Tienen las manos llenas de fango y se las miran como si fuesen mapas. Empiezan a agrietarse las líneas con el aire seco. Cuando la tierra mojada se ha convertido en una máscara, Nadia agarra la mano de la niña y se hacen unas caricias extrañas, caricias que no pueden sentir por la capa de fango que cubre las yemas de sus dedos. Nadia quiere enjuagarse ya pero Zhenia escapa de la manguera y corre entre los árboles recién regados, se tropieza, se cae, se levanta, enseña sus manos marrones ahora heridas por la caída, arañadas en las palmas. La joven se acerca a la casa y mete la mano por la ventana de la cocina para hacer como que cierra el grifo, pero es una trampa y cuando la niña se para quieta Nadia pone el dedo índice en el medio de la abertura de la goma y consigue que el chorro salga con mínima violencia y espolvoree la cara, el vestido de Zhenia. Se pueden oír los gritos y las risas de ambas desde diferentes puntos, allá en el bosque quizá, en la silenciosa calle principal. El verano es pesado e incontable, los juegos resultan una provocación.

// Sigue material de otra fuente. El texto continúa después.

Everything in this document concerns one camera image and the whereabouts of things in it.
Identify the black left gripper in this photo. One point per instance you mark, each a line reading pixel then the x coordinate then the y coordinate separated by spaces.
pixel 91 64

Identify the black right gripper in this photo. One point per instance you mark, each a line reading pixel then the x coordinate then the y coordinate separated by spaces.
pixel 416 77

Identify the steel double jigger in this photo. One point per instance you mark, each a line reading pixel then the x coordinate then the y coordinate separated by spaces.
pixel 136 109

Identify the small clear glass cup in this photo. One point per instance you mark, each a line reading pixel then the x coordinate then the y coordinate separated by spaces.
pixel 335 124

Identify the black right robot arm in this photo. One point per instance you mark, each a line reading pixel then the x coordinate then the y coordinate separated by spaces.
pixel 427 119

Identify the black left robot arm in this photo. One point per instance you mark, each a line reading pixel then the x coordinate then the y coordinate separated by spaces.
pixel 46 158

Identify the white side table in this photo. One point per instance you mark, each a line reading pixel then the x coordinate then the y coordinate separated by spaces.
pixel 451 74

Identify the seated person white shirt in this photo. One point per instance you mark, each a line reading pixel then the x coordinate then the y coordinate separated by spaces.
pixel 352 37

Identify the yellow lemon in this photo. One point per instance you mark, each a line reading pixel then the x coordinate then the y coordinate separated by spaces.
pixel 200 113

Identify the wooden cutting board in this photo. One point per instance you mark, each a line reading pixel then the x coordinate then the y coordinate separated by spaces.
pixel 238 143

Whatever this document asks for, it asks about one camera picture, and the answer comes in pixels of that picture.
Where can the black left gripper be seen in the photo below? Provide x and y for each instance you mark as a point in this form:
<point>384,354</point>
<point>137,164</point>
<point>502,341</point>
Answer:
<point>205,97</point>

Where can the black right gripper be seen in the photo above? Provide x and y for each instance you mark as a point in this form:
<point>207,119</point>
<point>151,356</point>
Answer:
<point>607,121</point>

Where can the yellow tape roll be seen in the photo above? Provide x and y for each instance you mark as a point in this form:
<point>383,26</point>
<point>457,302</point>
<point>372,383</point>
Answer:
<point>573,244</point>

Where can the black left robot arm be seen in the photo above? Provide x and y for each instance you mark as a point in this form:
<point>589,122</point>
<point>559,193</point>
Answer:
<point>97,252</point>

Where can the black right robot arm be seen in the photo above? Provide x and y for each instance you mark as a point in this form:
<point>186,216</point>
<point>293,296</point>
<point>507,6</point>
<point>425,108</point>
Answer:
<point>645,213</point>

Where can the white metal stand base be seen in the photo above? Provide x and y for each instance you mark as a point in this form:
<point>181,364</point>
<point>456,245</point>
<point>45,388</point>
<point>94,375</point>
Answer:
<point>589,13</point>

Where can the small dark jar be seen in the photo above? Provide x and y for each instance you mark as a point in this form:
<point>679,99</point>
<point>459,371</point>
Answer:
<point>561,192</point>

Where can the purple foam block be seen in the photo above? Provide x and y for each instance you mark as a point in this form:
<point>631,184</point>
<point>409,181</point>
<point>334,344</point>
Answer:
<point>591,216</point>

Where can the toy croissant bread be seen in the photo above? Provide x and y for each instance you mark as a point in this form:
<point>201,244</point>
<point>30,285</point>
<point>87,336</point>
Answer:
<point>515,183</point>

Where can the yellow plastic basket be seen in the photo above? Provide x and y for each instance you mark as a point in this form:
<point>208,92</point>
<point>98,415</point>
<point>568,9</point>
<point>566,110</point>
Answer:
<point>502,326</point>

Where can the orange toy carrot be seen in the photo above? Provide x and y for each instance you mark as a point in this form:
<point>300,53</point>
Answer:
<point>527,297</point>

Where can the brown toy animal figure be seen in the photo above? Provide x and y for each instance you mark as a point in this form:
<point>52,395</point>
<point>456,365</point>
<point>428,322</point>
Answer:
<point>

Se detienen, se ponen serias, Nadia no aguanta mucho tiempo las bromas aunque las haya empezado ella. Recoge la manguera enrollándola sobre su brazo igual que un ovillo de lana y la deja junto a la pared. ¿Vamos? Decimos adiós a Damián, ¿no? Claro, para que sepa que se queda solo. Sigilosas van hacia el cuarto, de donde el viejo no sale desde hace días, ya no es muy rentable sacarlo fuera a tomar el aire o las moscas, y de todos modos estas sobrevuelan su cara que se hunde en los almohadones. Ese es el ruido principal, las alas batientes de las moscas, y a veces la respiración del hombre, todo empieza a ser desagradable y natural. El cuerpo sobre la cama es una flecha, los gestos se afinan, al final todo es como una hoja que se seca al sol, sobre una mesa, encima del poyete blanco de cal, los bordes de la hoja se retuercen y cambia su color, pero no deja de ser una hoja, siempre se reconocen sus contornos endurecidos y cada vez más frágiles. Si la apretaran, se desharía. Zhenia se arrodilla junto a la cama y apoya la cabeza en el colchón, espantando a los insectos. Nadia detiene sus labios cortados sobre la frente de Damián, un segundo, sequedad contra sequedad. El viejo está limpio y ha bebido, pueden marcharse durante un rato.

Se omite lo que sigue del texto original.